[About this task]
Read the lines of the data below and retrieve those with "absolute".

[Supplied information]
>>>>>
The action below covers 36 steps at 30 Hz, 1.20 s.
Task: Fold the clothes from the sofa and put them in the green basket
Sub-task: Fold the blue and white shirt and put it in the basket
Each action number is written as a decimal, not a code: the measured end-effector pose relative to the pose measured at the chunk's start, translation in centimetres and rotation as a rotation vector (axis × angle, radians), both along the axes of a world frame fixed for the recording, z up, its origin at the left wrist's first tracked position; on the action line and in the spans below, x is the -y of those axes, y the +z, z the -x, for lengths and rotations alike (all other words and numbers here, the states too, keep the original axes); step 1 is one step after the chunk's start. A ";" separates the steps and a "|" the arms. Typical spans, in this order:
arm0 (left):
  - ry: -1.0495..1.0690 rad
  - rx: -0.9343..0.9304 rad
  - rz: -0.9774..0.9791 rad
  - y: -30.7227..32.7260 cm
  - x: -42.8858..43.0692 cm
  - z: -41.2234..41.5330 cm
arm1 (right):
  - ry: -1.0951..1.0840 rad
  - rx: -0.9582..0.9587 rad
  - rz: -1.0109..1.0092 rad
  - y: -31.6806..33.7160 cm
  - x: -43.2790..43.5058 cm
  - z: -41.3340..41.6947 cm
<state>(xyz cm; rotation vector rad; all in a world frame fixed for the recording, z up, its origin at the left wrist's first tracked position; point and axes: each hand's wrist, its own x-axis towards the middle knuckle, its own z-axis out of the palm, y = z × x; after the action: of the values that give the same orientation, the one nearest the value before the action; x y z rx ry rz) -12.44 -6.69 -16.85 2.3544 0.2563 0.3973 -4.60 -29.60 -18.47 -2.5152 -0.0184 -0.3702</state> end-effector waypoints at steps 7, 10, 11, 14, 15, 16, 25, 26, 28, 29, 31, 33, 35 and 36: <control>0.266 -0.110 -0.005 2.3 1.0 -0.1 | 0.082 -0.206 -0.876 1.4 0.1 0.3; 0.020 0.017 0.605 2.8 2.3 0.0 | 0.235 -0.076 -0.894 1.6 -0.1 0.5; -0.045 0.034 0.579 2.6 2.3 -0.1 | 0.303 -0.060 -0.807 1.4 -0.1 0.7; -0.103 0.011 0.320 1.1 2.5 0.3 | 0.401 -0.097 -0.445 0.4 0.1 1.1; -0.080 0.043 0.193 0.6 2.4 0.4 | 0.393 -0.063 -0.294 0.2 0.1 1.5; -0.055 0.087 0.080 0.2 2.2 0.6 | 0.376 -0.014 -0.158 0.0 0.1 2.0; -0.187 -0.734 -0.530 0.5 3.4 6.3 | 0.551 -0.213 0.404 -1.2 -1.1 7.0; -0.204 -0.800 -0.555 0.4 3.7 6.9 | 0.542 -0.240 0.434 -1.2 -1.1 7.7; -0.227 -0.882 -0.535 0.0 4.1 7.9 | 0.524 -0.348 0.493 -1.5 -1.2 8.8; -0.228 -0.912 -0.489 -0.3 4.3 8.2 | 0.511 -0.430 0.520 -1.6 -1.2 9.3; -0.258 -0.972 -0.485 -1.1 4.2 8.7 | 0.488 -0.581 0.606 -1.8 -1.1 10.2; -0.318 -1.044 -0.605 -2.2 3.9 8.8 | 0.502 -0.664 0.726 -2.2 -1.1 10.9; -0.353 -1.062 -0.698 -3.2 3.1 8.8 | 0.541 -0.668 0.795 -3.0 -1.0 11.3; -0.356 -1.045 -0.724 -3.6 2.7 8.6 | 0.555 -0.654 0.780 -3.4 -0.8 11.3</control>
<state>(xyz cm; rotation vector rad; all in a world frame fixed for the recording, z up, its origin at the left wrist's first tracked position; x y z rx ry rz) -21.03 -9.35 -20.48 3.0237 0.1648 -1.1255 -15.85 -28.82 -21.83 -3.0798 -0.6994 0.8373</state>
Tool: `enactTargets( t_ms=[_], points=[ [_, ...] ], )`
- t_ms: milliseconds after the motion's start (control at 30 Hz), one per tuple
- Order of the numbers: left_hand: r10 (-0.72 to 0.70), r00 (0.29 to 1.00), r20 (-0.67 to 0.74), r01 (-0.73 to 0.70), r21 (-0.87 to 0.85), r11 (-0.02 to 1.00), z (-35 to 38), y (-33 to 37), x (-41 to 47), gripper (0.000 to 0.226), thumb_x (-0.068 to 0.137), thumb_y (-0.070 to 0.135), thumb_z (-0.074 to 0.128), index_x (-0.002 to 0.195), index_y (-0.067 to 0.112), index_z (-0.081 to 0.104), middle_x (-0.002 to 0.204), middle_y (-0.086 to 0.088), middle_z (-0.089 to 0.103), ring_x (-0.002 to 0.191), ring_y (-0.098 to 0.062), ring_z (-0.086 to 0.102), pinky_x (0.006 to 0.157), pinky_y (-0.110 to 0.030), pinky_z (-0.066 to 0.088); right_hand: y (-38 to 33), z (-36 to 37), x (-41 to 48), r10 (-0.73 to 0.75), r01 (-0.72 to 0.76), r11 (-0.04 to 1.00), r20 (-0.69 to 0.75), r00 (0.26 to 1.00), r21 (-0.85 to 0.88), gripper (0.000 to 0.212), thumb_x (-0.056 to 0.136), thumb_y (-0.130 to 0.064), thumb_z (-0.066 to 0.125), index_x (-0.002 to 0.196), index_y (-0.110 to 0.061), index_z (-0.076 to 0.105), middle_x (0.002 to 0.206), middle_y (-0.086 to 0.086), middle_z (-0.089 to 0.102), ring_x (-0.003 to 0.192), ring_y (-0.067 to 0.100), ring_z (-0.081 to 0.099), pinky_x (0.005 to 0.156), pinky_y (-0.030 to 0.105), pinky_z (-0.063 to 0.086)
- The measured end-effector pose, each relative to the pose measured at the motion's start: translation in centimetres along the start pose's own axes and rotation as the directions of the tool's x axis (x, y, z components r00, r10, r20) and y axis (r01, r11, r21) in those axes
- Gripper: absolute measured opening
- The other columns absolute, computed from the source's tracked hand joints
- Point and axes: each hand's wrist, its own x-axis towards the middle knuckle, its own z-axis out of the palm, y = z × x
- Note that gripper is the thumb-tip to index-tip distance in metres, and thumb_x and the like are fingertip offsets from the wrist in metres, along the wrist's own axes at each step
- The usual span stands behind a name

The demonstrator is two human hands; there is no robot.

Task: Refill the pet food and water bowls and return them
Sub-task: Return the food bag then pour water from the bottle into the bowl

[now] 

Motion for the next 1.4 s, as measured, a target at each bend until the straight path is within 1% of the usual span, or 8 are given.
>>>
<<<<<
[Answer section]
- Gripper: absolute measured opening
- The other columns absolute, computed from the source's tracked hand joints

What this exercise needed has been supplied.